The BMPR2 gene encodes BMPR-II, which forms a complex with the type I receptors BMPR-IA (Alk-3), BMPR-IB (Alk-6), or ActR-I (Alk-2) in the transforming growth factor (TGF)-β superfamily and transduces signals of BMPs and growth differentiation factors (GDFs) (for review, see Ref. 29). Three BMPR2-deficient mouse lines have been established thus far, which include a BMPR2-knockout (null mutant) (4); a vascular smooth muscle-specific, tetracycline-conditional, dominant-negative BMPR2 transgenic (SM22-tet-dnBMPRII) (51); and a U6-small hairpin RNA-transgenic-BMPR2-knockdown (BMPR2 KD) mouse (23). Studies of these mouse lines have shown that the homozygous BMPR2 deficiency leads to embryonic lethality (4). Heterozygous BMPR2-knockout (BMPR2+/−) mice have a 20% lower birth rate than wild-type mice but otherwise are morphologically normal and have the same life span as wild-type mice. BMPR2+/− mice have normal pulmonary artery pressure [measured as right ventricular systolic pressure (RVSP)] under unstressed conditions (25, 40) but are more susceptible to pulmonary hypertension than wild-type mice when subject to chronic hypoxia combined with serotonin infusion (25), or given replication-deficient adenovirus expressing 5-lipoxygenase (Ad5LO) in the lung (40). The SM22-tet-dnBMPR2 mice have spontaneous pulmonary hypertension when dnBMPRII expression is turned on after birth (51). The BMPR2-KD mice, which have 5–10% of BMPR2 expression compared with wild-type mice, do not develop pulmonary hypertension or pulmonary artery medial hypertrophy spontaneously. Instead, these mice exhibit dilated and thin-walled vessels, severe mucosal hemorrhage in the gastrointestinal tract, and a shortened life span (23). These data indicate that reduced BMPR2 gene dosage alone, even to an extreme extent, is insufficient to cause severe PAH.

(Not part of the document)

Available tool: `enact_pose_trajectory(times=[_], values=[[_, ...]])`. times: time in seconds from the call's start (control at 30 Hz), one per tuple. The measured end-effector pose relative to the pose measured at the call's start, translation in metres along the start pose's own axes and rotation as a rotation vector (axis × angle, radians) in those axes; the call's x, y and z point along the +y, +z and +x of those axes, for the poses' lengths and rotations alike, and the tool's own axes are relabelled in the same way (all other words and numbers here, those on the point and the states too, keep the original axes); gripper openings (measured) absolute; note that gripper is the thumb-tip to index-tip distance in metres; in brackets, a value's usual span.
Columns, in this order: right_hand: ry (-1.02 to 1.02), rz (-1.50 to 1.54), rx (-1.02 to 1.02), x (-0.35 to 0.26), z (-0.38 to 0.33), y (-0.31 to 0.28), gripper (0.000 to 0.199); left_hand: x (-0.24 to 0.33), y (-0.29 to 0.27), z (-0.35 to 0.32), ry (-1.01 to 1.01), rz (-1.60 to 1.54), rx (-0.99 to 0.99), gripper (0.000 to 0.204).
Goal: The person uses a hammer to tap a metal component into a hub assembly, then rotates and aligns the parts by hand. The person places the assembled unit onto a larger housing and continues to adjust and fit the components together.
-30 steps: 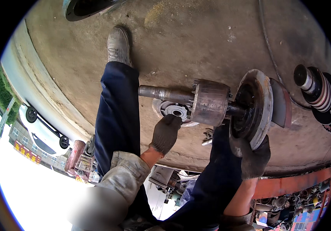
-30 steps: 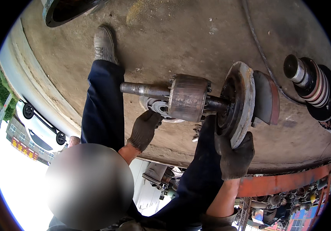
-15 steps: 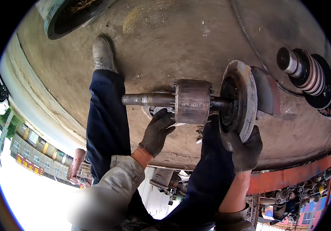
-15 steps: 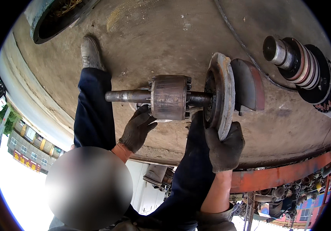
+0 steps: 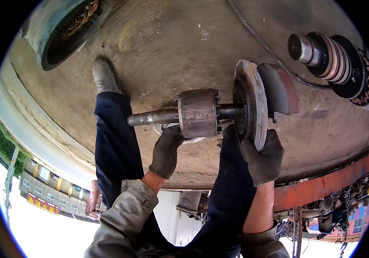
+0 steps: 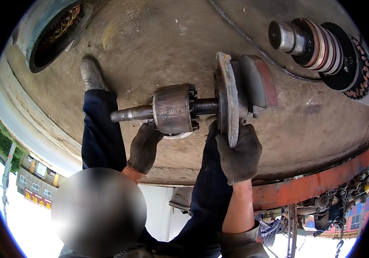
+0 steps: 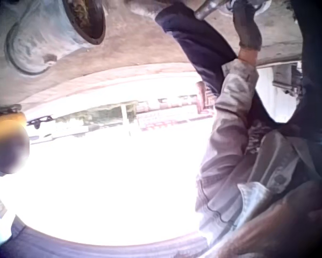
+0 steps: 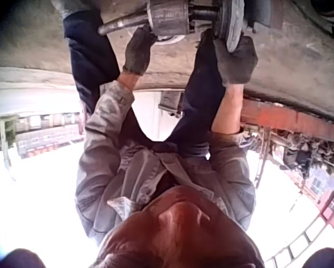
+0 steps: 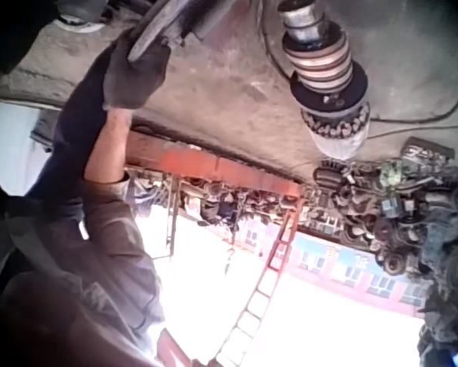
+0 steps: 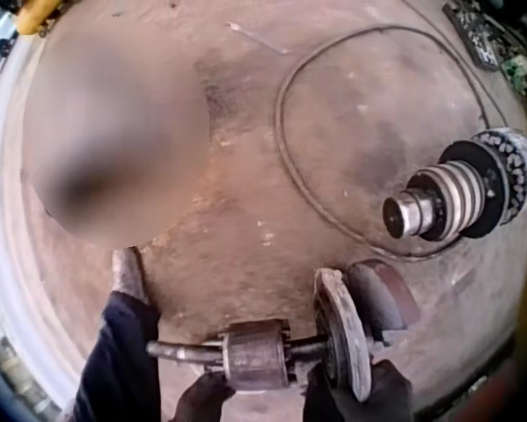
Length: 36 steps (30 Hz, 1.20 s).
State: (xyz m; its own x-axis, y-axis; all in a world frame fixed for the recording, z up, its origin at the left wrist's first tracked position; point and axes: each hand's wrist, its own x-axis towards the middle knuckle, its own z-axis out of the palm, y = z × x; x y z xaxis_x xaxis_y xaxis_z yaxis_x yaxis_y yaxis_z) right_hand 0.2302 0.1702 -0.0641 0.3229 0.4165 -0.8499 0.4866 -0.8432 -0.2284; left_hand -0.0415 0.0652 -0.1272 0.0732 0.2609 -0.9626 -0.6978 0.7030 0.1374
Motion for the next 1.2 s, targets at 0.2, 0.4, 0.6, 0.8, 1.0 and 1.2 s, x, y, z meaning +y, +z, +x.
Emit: enact_pose_trajectory(times=[0.2, 0.4, 0.6, 0.8, 1.0, 1.2], values=[[-0.322, -0.212, 0.152, -0.014, -0.007, 0.021, 0.057, 0.027, 0.022, 0.007, 0.126, 0.224, -0.051, 0.057], [-0.37, -0.179, 0.243, -0.014, -0.021, 0.041, 0.06, 0.051, 0.026, 0.032, 0.013, 0.296, 0.02, 0.061], [-0.349, -0.125, 0.318, -0.006, -0.02, 0.041, 0.059, 0.055, 0.038, 0.032, 0.062, 0.423, 0.065, 0.05], [-0.296, -0.111, 0.291, -0.004, -0.017, 0.022, 0.059, 0.046, 0.042, 0.02, 0.099, 0.474, 0.136, 0.051], [-0.197, 0.025, 0.196, -0.014, -0.001, 0.008, 0.04, 0.035, 0.063, 0.015, 0.12, 0.487, 0.312, 0.036], [-0.263, 0.172, 0.217, 0.005, 0.004, 0.014, 0.023, 0.038, 0.072, 0.017, 0.071, 0.493, 0.24, 0.036]])
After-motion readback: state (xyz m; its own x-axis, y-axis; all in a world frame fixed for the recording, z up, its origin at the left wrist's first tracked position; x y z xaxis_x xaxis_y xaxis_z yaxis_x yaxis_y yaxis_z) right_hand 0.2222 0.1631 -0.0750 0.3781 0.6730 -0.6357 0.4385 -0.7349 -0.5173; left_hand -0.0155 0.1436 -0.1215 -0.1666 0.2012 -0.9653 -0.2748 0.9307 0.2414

Pulmonary endothelial injury caused by toxins, reactive oxygen species, autoimmune activity, and shear stress has been known to lead to severe PAH. To examine whether BMPR2+/− mice are more sensitive to pulmonary endothelial injury, the present study challenged BMPR2+/− mice with the combined delivery of monocrotaline (MCT) and Ad5LO. MCT is known to cause pulmonary endothelial injury and pulmonary hypertension in humans and rats (39) but has little effect in mice (30). 5-LO and its products, leukotrienes, have been previously found to mediate or facilitate the MCT-induced pulmonary hypertension in rats (37, 42). We have previously shown that addition of Ad5LO to MCT challenge in rats significantly exacerbates the pulmonary hypertension caused by MCT (17). To enhance the effect of MCT in the mouse, the present study used combined MCT and Ad5LO treatment. An empirical adjustment of the doses of the reagents was made to discriminate the responses between BMPR2+/− and wild-type mice. In the following study, we examined pulmonary endothelial injury in the challenged mice by measuring the expression levels of a panel of endothelial cell markers in the lung and monitored the development of pulmonary hypertension in the mice by right heart catheterization and histological analysis. The different responses between BMPR2+/− and wild-type mice to the MCT+Ad5LO challenge are analyzed in an effort to identify the role, if any, of endothelial injury and inflammation in developing persistent pulmonary hypertension in the setting of BMPR2 heterozygosity.
METHODS
Animals.
The BMPR2+/− mouse line was established by targeted gene disruption (4). Breeding of BMPR2+/− mice was carried out by crossing BMPR2+/− mice with wild-type mice (C57/BL6 mice from Taconic Farms). Genotyping of the offspring was performed after weaning, using a PCR method as described previously (40). The mice were maintained under stress-free conditions, with 12:12-h light cycles, and received humane care. This study was approved by the Institutional Animal Care and Use Committee of Boston University and by the Harvard Medical Area Standing Committee on Animals.
Animal treatment.
Age- and sex-matched wild-type and BMPR2+/− mice were injected with MCT intraperitoneally at 500 mg/kg at day 0 and at day 7. At day 10, Ad5LO (2 × 108 plaque-forming units) was administered to the mice by intratracheal instillation (MCT+Ad5LO treatment) (for the detailed procedure, see Ref. 40). After the MCT treatment (1 wk) or 1, 2, or 3 wk after the MCT+Ad5LO treatment, mice were subjected to right heart catheterization followed by lung tissue harvesting for histological analysis and RNA preparation.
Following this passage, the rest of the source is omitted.